▶ Task
Among the lines of the material below, count those with the string "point". Give the number alone.
# # #
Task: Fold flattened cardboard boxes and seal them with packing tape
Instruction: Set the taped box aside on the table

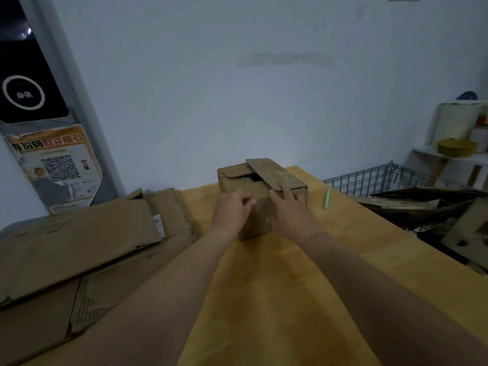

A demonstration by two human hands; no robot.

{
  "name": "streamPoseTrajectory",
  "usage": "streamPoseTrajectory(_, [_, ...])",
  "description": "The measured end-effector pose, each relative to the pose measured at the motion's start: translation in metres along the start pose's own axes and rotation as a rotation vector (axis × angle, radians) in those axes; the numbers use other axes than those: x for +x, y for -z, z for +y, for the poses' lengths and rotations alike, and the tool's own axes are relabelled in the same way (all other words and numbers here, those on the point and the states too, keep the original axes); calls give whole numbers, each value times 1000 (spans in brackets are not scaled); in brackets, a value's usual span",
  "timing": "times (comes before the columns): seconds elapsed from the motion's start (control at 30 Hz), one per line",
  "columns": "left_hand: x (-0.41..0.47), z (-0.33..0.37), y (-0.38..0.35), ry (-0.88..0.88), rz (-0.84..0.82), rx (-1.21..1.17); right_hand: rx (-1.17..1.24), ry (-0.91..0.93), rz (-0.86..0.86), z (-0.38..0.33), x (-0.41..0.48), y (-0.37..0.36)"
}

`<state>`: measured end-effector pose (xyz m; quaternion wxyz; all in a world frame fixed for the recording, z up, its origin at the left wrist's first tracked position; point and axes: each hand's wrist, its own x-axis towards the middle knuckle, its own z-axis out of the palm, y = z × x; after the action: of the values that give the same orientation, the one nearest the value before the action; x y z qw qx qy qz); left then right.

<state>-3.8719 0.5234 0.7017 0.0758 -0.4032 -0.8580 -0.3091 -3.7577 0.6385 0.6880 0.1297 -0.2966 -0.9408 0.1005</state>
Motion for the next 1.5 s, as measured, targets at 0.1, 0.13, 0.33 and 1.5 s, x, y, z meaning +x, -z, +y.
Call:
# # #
▶ Exercise answer
2